Chapter 729: Season’s End
The 2018 regular season came to a close, and the contenders were ready.
But first—an aside: the "battle for the bottom."
Last season, franchise quarterback Carson Palmer announced his retirement, sending the Arizona Cardinals into a full rebuild.
At the time, plenty of voices dismissed Palmer as nothing special—"just a mediocre quarterback," they said, "a guy who only dragged the Cardinals to the playoffs a few times and always flopped when it mattered." Snide remarks like "Good riddance," "Forget about the Hall of Fame," and "Perfect timing for the Cardinals to restart" echoed everywhere.
It didn't take long, though, for people to realize just how brutal rebuilding could be—and just how valuable that so-called "mediocre" quarterback had really been.
The Cardinals stumbled to a 3–13 record, finishing dead last, far ahead in the race for the league's cellar. No suspense at all.
And it wasn't just Arizona. Other franchises were drowning too.
The San Francisco 49ers, Oakland Raiders, and New York Jets all had their own disasters, sinking to 4–12 in embarrassment.
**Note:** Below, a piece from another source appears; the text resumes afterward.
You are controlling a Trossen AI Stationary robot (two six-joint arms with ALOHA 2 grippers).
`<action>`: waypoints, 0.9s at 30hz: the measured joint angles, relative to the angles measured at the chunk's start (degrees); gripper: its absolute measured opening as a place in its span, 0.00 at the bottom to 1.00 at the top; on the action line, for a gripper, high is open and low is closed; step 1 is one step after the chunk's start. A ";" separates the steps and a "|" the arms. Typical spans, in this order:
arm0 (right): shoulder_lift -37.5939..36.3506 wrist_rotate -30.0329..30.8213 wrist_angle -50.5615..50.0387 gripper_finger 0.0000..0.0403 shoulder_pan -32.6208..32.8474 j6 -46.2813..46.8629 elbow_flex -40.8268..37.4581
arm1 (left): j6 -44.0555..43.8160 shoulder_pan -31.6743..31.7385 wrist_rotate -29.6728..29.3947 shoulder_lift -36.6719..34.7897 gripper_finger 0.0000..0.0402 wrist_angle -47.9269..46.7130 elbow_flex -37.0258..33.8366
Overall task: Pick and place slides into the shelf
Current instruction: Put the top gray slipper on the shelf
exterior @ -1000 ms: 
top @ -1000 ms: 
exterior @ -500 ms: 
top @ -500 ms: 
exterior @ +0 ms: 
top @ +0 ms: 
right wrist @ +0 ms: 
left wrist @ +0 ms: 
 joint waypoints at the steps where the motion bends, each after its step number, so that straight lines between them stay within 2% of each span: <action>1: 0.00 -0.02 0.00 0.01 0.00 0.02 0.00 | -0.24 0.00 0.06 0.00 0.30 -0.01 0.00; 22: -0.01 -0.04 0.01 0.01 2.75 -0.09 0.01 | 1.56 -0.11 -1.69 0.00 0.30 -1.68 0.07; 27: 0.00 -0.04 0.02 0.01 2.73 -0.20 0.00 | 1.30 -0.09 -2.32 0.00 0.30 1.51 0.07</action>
The Jacksonville Jaguars, New York Giants, and Tampa Bay Buccaneers weren't much better, ending up at 5–11. And in some ways, their collapse was even more shocking—
Before the season, Jacksonville and Tampa Bay were seen as playoff contenders. Yet they crashed out completely. The Giants, still reeling from last year's quarterback fiasco, had only themselves to blame. They never found clarity, and this season they just sank further.
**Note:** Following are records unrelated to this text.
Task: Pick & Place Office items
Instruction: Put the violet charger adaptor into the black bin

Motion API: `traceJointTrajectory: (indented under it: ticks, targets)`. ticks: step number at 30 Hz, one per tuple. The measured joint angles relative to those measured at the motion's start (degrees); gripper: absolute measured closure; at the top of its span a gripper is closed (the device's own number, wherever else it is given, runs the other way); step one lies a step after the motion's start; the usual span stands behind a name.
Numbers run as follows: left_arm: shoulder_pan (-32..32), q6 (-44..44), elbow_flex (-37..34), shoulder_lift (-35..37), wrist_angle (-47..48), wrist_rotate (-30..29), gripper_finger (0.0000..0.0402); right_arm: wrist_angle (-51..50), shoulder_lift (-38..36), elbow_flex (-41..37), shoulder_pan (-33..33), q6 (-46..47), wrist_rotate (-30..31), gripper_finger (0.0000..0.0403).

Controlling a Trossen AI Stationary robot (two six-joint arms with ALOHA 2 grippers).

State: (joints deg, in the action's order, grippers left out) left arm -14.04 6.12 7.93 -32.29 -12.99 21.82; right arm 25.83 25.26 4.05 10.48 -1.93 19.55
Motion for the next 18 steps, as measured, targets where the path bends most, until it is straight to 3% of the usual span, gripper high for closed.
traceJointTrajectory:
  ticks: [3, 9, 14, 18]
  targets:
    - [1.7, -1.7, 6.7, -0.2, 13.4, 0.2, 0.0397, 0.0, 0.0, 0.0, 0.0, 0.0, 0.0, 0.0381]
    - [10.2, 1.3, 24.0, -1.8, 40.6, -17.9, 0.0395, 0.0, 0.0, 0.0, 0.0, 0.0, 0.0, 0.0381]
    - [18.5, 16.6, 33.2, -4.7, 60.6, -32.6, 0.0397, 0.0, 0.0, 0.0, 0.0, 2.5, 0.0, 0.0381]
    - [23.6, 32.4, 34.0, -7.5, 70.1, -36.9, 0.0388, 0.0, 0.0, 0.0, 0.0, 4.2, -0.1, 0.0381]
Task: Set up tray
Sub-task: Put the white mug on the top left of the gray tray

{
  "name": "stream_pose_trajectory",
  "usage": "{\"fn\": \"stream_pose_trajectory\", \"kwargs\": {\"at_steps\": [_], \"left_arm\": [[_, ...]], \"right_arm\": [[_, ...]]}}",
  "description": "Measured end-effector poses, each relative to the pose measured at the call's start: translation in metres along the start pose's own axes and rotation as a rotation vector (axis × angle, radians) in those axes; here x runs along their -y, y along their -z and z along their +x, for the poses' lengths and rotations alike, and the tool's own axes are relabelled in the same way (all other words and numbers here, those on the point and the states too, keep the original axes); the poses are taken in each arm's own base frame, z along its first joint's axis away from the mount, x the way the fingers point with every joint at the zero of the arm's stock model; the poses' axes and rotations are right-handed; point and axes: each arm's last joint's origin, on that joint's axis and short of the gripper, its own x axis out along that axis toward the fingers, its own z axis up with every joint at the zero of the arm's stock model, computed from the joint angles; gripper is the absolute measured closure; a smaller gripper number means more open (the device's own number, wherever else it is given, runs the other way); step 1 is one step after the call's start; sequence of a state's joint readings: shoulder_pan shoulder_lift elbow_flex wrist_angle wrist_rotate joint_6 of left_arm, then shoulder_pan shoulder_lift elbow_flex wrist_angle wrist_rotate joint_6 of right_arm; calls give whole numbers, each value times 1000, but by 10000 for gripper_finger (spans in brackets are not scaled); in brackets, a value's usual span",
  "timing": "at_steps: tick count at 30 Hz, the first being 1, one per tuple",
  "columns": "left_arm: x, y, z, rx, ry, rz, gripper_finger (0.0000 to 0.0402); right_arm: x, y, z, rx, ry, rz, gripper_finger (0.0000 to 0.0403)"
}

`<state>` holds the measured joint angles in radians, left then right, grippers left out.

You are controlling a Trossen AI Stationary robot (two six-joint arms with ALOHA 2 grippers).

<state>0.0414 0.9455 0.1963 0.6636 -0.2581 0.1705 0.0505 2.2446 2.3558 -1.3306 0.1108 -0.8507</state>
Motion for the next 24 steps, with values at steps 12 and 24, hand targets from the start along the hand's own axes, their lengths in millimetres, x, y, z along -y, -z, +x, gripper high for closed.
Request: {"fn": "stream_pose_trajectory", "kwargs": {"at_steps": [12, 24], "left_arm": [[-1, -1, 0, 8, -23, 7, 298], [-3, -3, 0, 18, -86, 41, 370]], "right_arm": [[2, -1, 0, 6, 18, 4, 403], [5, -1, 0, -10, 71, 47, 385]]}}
So which was the bigger shock? The Jaguars, tumbling from an AFC Championship berth straight to the basement? Or the Cardinals and Giants, whose rapid collapse blew past everyone's worst expectations?
Either way, every franchise had its own mess to deal with.
With the regular season done, their offseasons had already begun early. GMs and executives now faced a scramble:
Who shined this year? Which rosters might hold a fire sale? Which coaches could be saviors? Should they patch holes or tear it all down? How should they balance free agency and the draft?
Some answers would emerge only in the crucible of the playoffs.
The spotlight shifted—
The NFC
The NFC had always been chaos, a battlefield of constant upheaval. New faces, new orders, every single year.
2018 was no exception. The fight went to the final week, and every survivor staggered out of a bloodbath.
No. 1 seed: NFC South champs, the New Orleans Saints, 13–3.
No. 2 seed: NFC West champs, the Los Angeles Rams, 13–3.
No. 3 seed: NFC North champs, the Chicago Bears, 12–4.
No. 4 seed: NFC East champs, the Dallas Cowboys, 10–6.
Wild cards:
No. 5 seed: NFC West runner-up, the Seattle Seahawks, 10–6.
No. 6 seed: NFC East runner-up, the Philadelphia Eagles, 9–7.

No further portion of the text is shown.